Question

\[\int\limits_0^{\pi/2} \frac{dx}{a \cos x + b \sin x}a, b > 0\]

Answer 1

\[\int_0^\frac{\pi}{2} \frac{1}{a\cos x + b \sin x} d x\]
\[ = \int_0^\frac{\pi}{2} \frac{1}{a\left( \frac{1 - \tan^2 \frac{x}{2}}{1 + \tan^2 \frac{x}{2}} \right) + b\left( \frac{2\tan\frac{x}{2}}{1 + \tan^2 \frac{x}{2}} \right)}dx\]
\[ = \int_0^\frac{\pi}{2} \frac{\left( 1 + \tan^2 \frac{x}{2} \right)}{a - a \tan^2 \frac{x}{2} + 2b \tan\frac{x}{2}}dx\]
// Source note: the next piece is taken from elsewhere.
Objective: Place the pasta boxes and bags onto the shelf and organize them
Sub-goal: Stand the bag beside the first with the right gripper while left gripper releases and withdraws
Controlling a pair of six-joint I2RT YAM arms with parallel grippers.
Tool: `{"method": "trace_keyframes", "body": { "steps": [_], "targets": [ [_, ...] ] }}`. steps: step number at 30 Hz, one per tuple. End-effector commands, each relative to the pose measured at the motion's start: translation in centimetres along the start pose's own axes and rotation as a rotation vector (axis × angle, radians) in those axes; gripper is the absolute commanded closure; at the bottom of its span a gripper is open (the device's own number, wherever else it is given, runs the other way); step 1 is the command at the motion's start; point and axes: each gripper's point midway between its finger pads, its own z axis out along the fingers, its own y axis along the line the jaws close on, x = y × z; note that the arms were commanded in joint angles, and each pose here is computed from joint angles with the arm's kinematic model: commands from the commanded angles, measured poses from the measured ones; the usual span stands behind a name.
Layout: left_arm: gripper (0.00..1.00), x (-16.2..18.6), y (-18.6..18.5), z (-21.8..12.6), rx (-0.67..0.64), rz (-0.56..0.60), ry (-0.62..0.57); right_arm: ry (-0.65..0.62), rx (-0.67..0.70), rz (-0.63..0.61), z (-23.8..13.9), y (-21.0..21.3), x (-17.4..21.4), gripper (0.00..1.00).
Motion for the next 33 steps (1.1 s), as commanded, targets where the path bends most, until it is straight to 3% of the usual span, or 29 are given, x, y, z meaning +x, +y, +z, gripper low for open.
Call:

\[ = \int_0^\frac{\pi}{2} \frac{se c^2 \frac{x}{2}}{a - ata n^2 \frac{x}{2} + 2b tan\frac{x}{2}}dx\]
\[Let\ \tan\frac{x}{2} = t, Then, \frac{1}{2}se c^2 \frac{x}{2}dx = dt\]
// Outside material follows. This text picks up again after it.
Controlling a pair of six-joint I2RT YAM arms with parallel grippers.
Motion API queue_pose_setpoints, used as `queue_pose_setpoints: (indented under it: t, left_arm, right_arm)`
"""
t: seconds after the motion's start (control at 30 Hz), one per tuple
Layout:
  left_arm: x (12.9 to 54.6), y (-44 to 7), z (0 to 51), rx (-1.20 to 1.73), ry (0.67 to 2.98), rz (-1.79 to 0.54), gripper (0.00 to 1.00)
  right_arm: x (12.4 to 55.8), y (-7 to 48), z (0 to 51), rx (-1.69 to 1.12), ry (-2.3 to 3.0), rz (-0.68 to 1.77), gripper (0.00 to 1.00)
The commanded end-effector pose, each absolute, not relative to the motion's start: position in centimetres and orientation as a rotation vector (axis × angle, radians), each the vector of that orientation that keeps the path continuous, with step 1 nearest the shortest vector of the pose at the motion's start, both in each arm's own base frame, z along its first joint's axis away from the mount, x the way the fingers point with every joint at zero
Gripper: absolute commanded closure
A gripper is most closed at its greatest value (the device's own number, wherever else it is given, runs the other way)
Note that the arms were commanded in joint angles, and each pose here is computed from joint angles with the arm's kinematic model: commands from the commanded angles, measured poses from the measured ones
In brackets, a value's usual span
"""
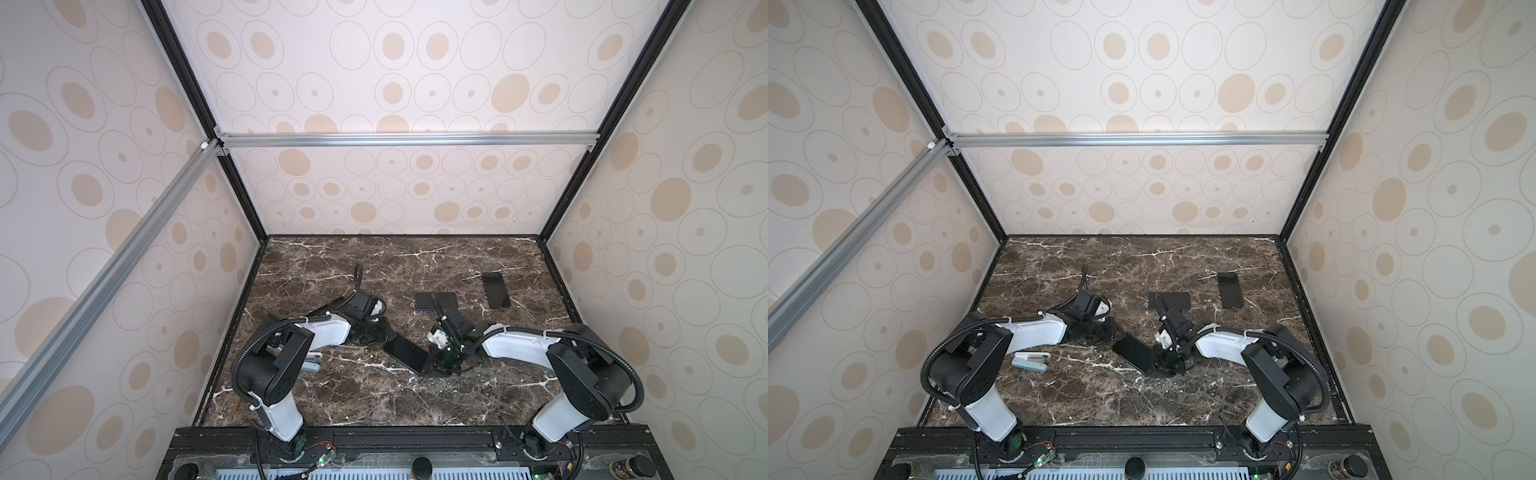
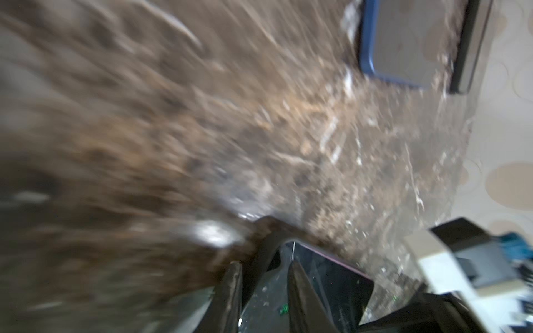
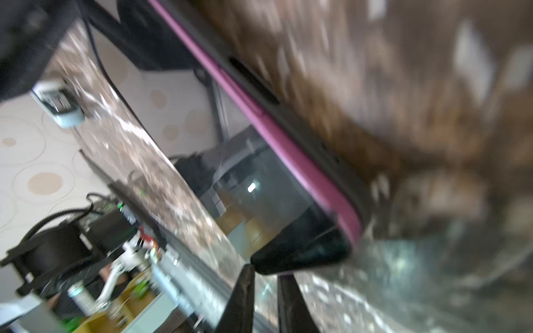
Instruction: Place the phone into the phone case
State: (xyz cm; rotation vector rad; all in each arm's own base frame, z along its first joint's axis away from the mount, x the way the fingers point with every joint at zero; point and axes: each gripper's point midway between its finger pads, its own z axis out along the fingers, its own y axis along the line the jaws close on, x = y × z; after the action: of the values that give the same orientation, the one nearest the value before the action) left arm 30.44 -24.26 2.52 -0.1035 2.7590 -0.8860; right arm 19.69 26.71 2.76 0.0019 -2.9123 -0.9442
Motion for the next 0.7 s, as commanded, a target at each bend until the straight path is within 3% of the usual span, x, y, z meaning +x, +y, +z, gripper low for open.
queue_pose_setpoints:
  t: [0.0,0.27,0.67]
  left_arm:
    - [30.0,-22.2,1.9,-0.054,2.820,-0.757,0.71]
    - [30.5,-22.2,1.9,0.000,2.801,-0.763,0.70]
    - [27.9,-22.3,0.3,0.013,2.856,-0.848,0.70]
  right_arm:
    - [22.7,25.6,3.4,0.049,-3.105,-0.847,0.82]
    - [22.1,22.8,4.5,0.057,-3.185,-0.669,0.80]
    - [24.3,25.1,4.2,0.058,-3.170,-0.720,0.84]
\[When\ x = 0, t = 0, x = \frac{\pi}{2}, t = 1\]
\[\text{Therefore the integral becomes}\]
\[I = \int_0^1 \frac{2dt}{a - {at}^2 + 2bt}\]
\[ = \int_0^1 \frac{2dt}{- a\left[ t^2 - \frac{2bt}{a} - 1 \right]}\]
\[ = \frac{2}{a} \int_0^1 \frac{dt}{- \left[ \left( t - \frac{b}{a} \right)^2 - 1 - \frac{b^2}{a^2} \right]}\]
\[ = \frac{2}{a} \int_0^1 \frac{dt}{\left( \frac{b^2}{a^2} + 1 \right) - \left( t - \frac{b}{a} \right)^2}\]
\[ = \frac{2}{a}\left[ \frac{1}{2\sqrt{\frac{a^2 + b^2}{a^2}}} \left( \log\left| \frac{\sqrt{\frac{a^2 + b^2}{a^2}} + \left( t - \frac{b}{a} \right)}{\sqrt{\frac{a^2 + b^2}{a^2}} - \left( t - \frac{b}{a} \right)} \right| \right)_0^1 \right]\]